» Exercise description
Produce a word-for-word copy of the data that follows, excluding images.

** Opening Supplied material block **

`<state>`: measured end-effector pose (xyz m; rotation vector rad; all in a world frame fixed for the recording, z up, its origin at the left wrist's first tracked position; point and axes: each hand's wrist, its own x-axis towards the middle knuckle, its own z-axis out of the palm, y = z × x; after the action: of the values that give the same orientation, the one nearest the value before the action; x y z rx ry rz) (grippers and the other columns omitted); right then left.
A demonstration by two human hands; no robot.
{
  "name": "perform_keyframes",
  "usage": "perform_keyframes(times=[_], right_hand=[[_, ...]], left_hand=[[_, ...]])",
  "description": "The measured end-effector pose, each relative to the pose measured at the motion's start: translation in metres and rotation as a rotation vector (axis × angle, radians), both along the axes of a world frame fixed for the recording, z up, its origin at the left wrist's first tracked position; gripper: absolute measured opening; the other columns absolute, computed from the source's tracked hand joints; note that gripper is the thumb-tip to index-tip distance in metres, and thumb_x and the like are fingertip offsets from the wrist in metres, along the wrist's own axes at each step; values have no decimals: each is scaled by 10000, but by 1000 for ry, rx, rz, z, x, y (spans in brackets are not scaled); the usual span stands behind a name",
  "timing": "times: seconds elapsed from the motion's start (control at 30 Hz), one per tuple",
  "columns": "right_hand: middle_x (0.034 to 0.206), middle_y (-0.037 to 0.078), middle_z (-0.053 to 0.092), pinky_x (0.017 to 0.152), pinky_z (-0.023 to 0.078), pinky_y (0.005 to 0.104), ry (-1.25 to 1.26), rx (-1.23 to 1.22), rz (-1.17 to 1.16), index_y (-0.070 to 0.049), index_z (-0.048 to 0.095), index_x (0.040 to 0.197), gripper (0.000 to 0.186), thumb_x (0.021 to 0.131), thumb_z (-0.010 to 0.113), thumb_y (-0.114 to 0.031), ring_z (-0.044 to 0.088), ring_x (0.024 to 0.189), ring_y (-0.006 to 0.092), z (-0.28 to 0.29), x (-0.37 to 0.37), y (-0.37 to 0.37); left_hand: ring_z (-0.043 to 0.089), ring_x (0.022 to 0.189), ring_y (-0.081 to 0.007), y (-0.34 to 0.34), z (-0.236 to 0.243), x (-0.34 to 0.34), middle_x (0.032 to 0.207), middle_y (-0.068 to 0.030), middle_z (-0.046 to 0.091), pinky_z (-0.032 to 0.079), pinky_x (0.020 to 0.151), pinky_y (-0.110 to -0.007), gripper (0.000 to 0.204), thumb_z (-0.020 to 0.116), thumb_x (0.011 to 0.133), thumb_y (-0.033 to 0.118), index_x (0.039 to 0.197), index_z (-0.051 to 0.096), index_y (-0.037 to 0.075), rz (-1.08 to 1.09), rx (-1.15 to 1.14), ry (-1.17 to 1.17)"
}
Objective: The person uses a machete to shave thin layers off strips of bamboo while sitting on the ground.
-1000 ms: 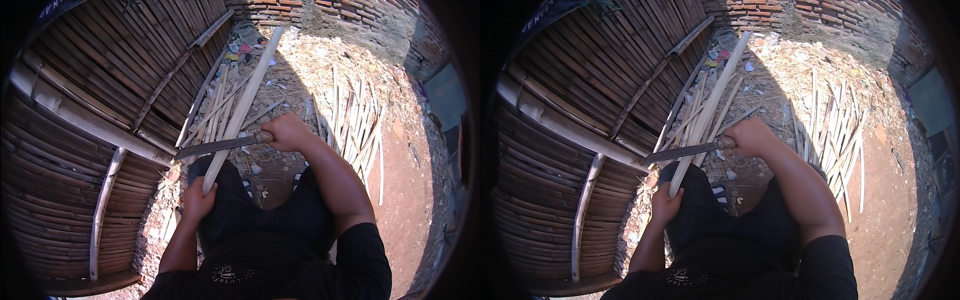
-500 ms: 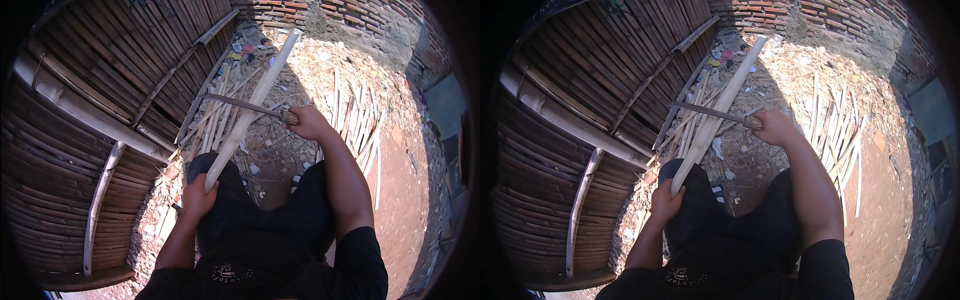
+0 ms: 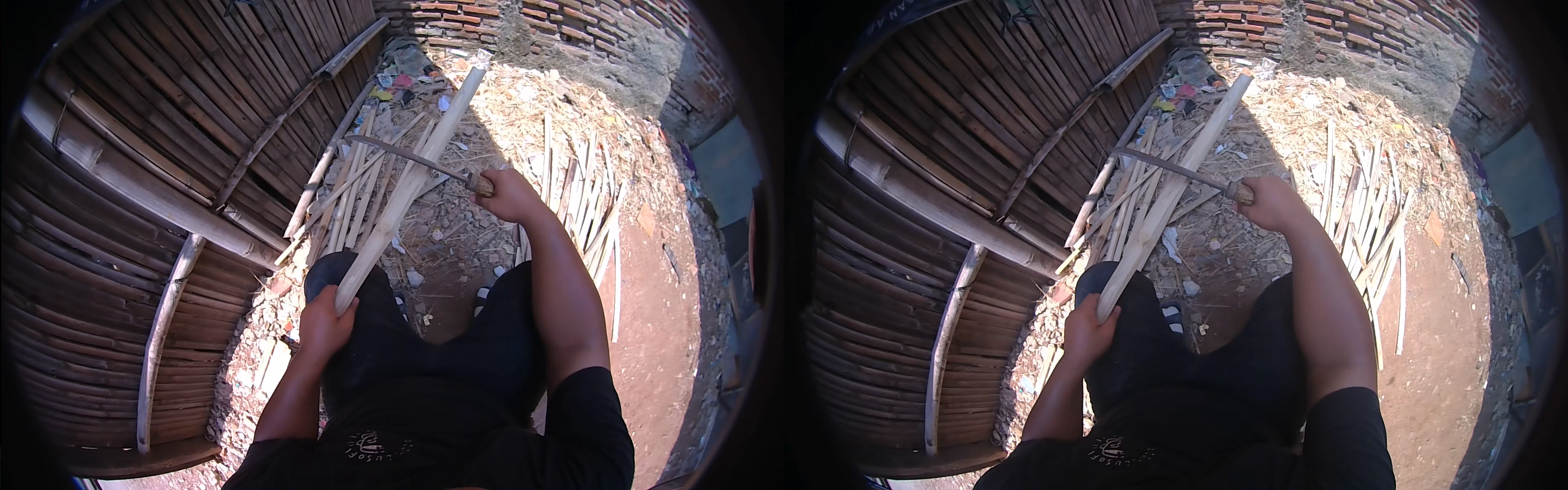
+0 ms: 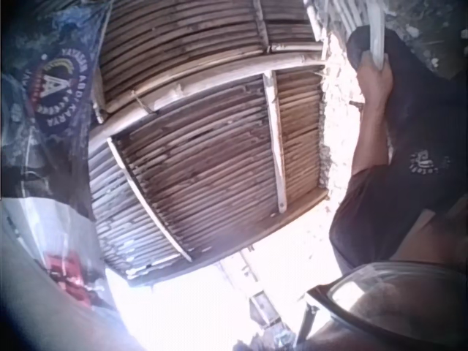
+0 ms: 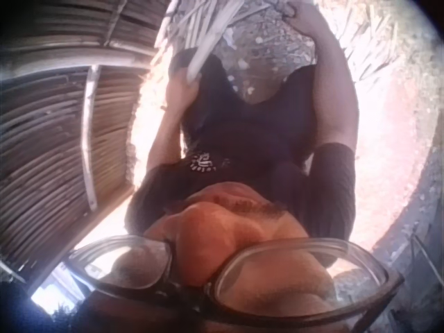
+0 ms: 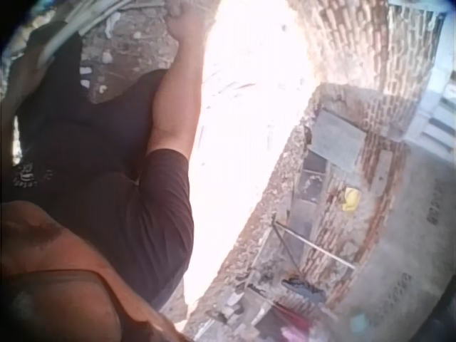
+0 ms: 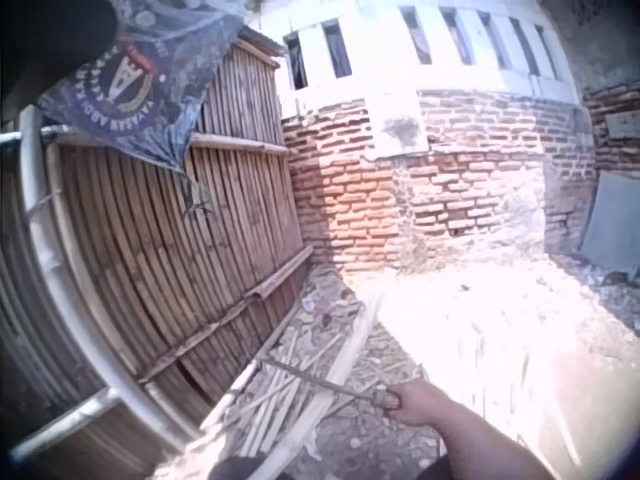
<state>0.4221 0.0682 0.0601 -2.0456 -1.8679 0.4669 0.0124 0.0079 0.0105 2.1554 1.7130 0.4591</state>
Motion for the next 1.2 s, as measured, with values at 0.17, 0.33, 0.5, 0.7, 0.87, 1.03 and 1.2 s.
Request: perform_keyframes(times=[0.17, 0.33, 0.5, 0.7, 0.87, 1.03, 1.2], right_hand=[[964, 212, 742, 878, 561, 508, -64, 66, 213, -96, 737, 1158, 444, 859, 808, -416, 712, 981, 416, -2, -21, -5], [944, 179, 738, 849, 563, 519, -200, 46, 438, -123, 738, 1117, 387, 849, 806, -395, 711, 970, 407, -2, -60, -4], [932, 198, 735, 830, 558, 517, -36, 110, 246, -89, 734, 1082, 379, 861, 799, -391, 710, 951, 410, -5, -27, 4], [920, 227, 725, 835, 550, 498, 69, 83, -99, -46, 725, 1080, 432, 880, 798, -422, 709, 940, 421, -2, 7, 1], [957, 200, 742, 869, 562, 520, -87, 145, 181, -109, 732, 1113, 391, 855, 792, -396, 709, 980, 418, -7, -24, -4], [909, 157, 736, 822, 571, 527, -202, 64, 429, -121, 725, 1058, 354, 815, 799, -368, 717, 948, 400, -7, -67, -4], [877, 172, 723, 795, 558, 533, -140, 130, 415, -101, 712, 1020, 358, 820, 808, -382, 708, 915, 412, -11, -49, -2]], left_hand=[[725, 878, -457, 0, 0, 2, 928, -263, 734, 571, 771, -517, 419, 754, 934, 350, 1163, 662, 12, 4, 7, -37], [719, 865, -471, -1, -3, -3, 921, -272, 730, 575, 759, -522, 404, 769, 925, 323, 1146, 666, 1, 42, 13, -36], [723, 875, -463, -2, -8, -7, 927, -268, 733, 577, 761, -516, 423, 771, 925, 341, 1163, 667, 7, 15, 51, -71], [740, 884, -411, 3, -2, -6, 940, -239, 744, 573, 784, -473, 422, 757, 946, 345, 1195, 669, 17, 7, -50, -60], [743, 849, -392, 6, 2, -8, 909, -226, 743, 571, 762, -460, 425, 764, 944, 352, 1183, 671, 13, -11, -104, -110], [742, 809, -413, 10, -4, -14, 864, -243, 731, 575, 734, -475, 449, 772, 932, 372, 1177, 672, 10, -12, -117, -117], [746, 844, -415, 7, -5, -13, 891, -248, 738, 577, 755, -475, 456, 763, 939, 382, 1183, 674, 7, -16, -63, -180]])
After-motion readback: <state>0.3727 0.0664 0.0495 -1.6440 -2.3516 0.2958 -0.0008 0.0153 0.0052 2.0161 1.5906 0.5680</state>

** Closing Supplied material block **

» Solved exercise
`<state>`: measured end-effector pose (xyz m; rotation vector rad; all in a world frame fixed for the recording, z up, its origin at the left wrist's first tracked position; point and axes: each hand's wrist, its own x-axis towards the middle knuckle, its own z-axis out of the palm, y = z × x; after the action: of the values that give the same orientation, the one nearest the value before the action; x y z rx ry rz) (grippers and the other columns omitted); right then left.
A demonstration by two human hands; no robot.
{
  "name": "perform_keyframes",
  "usage": "perform_keyframes(times=[_], right_hand=[[_, ...]], left_hand=[[_, ...]])",
  "description": "The measured end-effector pose, each relative to the pose measured at the motion's start: translation in metres and rotation as a rotation vector (axis × angle, radians), both along the axes of a world frame fixed for the recording, z up, its origin at the left wrist's first tracked position; gripper: absolute measured opening; the other columns absolute, computed from the source's tracked hand joints; note that gripper is the thumb-tip to index-tip distance in metres, and thumb_x and the like are fingertip offsets from the wrist in metres, along the wrist's own axes at each step; values have no decimals: each is scaled by 10000, but by 1000 for ry, rx, rz, z, x, y (spans in brackets are not scaled); the usual span stands behind a name",
  "timing": "times: seconds elapsed from the motion's start (control at 30 Hz), one per tuple",
  "columns": "right_hand: middle_x (0.034 to 0.206), middle_y (-0.037 to 0.078), middle_z (-0.053 to 0.092), pinky_x (0.017 to 0.152), pinky_z (-0.023 to 0.078), pinky_y (0.005 to 0.104), ry (-1.25 to 1.26), rx (-1.23 to 1.22), rz (-1.17 to 1.16), index_y (-0.070 to 0.049), index_z (-0.048 to 0.095), index_x (0.040 to 0.197), gripper (0.000 to 0.186), thumb_x (0.021 to 0.131), thumb_z (-0.010 to 0.113), thumb_y (-0.114 to 0.031), ring_z (-0.044 to 0.088), ring_x (0.024 to 0.189), ring_y (-0.006 to 0.092), z (-0.28 to 0.29), x (-0.37 to 0.37), y (-0.37 to 0.37); left_hand: ring_z (-0.043 to 0.089), ring_x (0.022 to 0.189), ring_y (-0.081 to 0.007), y (-0.34 to 0.34), z (-0.236 to 0.243), x (-0.34 to 0.34), middle_x (0.032 to 0.207), middle_y (-0.068 to 0.030), middle_z (-0.046 to 0.091), pinky_z (-0.032 to 0.079), pinky_x (0.020 to 0.151), pinky_y (-0.110 to -0.007), gripper (0.000 to 0.204), thumb_z (-0.020 to 0.116), thumb_x (0.011 to 0.133), thumb_y (-0.033 to 0.118), index_x (0.039 to 0.197), index_z (-0.051 to 0.096), index_y (-0.037 to 0.075), rz (-1.08 to 1.09), rx (-1.15 to 1.14), ry (-1.17 to 1.17)"
}
Objective: The person uses a machete to shave thin layers off strips of bamboo while sitting on the ground.
-1000 ms: 
-500 ms: 
+0 ms: 
+0 ms: 
+0 ms: 
+0 ms: 
+0 ms: 
<state>0.4221 0.0682 0.0601 -2.0456 -1.8679 0.4669 0.0124 0.0079 0.0105 2.1554 1.7130 0.4591</state>
Motion for the next 1.2 s, as measured, with values at 0.17, 0.33, 0.5, 0.7, 0.87, 1.03 and 1.2 s.
Request: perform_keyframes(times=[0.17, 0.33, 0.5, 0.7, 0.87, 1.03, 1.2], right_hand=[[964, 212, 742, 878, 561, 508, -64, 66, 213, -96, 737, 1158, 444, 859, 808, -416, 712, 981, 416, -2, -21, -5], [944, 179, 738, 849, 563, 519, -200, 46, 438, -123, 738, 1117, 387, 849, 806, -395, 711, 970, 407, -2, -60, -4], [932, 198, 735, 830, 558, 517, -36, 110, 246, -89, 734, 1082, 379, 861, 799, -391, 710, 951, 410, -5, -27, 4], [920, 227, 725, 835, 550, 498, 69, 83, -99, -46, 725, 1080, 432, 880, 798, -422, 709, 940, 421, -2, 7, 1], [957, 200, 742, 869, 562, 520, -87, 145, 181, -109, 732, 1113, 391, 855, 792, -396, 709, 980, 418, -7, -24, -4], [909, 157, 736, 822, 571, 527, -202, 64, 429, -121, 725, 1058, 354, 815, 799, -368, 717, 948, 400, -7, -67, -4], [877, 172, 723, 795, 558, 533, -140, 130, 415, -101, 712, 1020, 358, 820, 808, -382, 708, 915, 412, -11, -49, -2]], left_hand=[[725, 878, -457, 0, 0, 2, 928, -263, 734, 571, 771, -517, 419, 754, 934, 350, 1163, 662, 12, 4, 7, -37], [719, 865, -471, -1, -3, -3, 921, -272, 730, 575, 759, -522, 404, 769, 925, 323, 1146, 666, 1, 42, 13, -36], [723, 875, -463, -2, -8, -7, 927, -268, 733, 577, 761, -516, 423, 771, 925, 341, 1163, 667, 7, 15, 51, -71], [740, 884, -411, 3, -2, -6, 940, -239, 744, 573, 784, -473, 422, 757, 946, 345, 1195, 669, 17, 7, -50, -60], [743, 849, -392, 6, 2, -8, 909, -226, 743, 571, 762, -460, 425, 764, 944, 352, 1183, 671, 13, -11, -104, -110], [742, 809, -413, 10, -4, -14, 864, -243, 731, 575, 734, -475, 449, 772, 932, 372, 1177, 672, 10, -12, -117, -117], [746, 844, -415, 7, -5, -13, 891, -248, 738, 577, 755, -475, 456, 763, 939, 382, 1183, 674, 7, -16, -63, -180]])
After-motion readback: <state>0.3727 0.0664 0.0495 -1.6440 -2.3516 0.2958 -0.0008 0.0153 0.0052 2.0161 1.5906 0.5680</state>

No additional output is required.